There is a real problem. I come to this forum for advice, fellowship, and inspiration from people's recovery stories. The constant talk about suicide is making many contributing users want to leave the forum, but worse, as stated earlier, it just seems to be increasing more suicides and the forum is better off closed than up if that's going to be the outcome. People are starting to get frustrated because it feels like some of you are refusing to listen.
@moerez I already showed hard evidence that at 5 months there is certainly the possibility that the drug is still in your system and suicide at this point would be unwise. I don't know what more to say, it would be a tragic mistake to end things. But you are at the point of saying you don't care about your family, so what can I say? I appreciate the continued testimony of
@demileigh & empathize with her irritation.
Believe me, my trust in psychiatry and medicine is shattered. At the same time, these are the best treatments currently available. It sucks, but recovery is possible. Someone was saying they got PSSD from Strattera- I have been on 60mg and 80mg of Strattera this whole time. I did find it was worsening the anhedonia. I stopped it and was fine in a day or two. I was taking it for months. You don't get PSSD from a couple pills of
Strattera. I am only 3 months into recovery and somewhat able to enjoy TV, writing is coming back, not creative but otherwise (I had some cognitive side effects that were quite scary initially, felt like I couldn't think). I'm trying to take a couple courses which is still a shitshow with the Invega, but these won't go towards my GPA so I am able to stimulate my brain and experiment with stuff that works. I try to get out pretty regularly to do some different things, go for walks. I believe
@Trueart2 is currently working, correct me if I'm wrong.
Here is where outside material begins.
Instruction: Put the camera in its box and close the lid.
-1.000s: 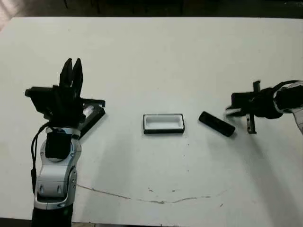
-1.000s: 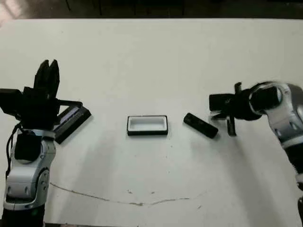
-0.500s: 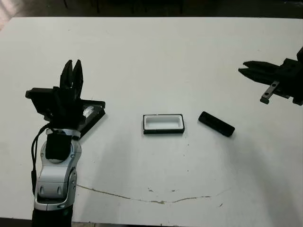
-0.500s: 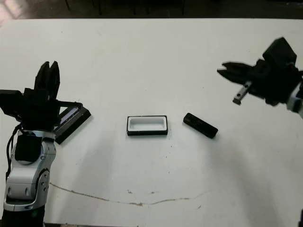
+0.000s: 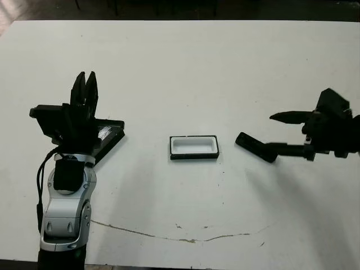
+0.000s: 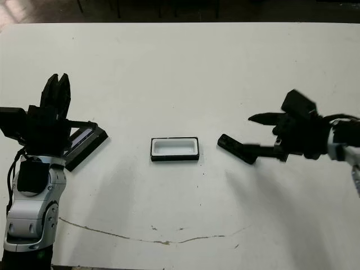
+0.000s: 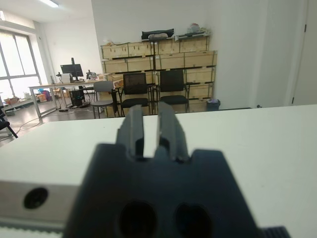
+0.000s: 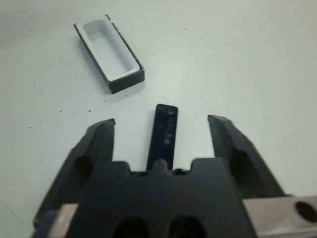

I also had drooling and stiffening of the arms but that has resolved. The thing about anhedonia is that it can be multifactorial. If you are depressed about the Invega, that can worsen anhedonia and project the false image of a stalled recovery. I'm currently facing this invalidation with my psychiatrist, so I hate to echo it, but there are negative symptoms. It helps to stimulate your brain; I have also been exercising, not as consistently as I could be, but I think this all helps. This drug is terrible. I bawled my eyes out a couple days ago over how I feel, felt better after. Sometimes you have to take things a day at a time, but I also think it legitimately helps if you push a little past the lack of feeling. One cannot always go by how they feel. With time it gets easier. I finished a novel, in the beginning I was barely comprehending chunks of it but by the end I was able to visualize it pretty well and getting invested in the story.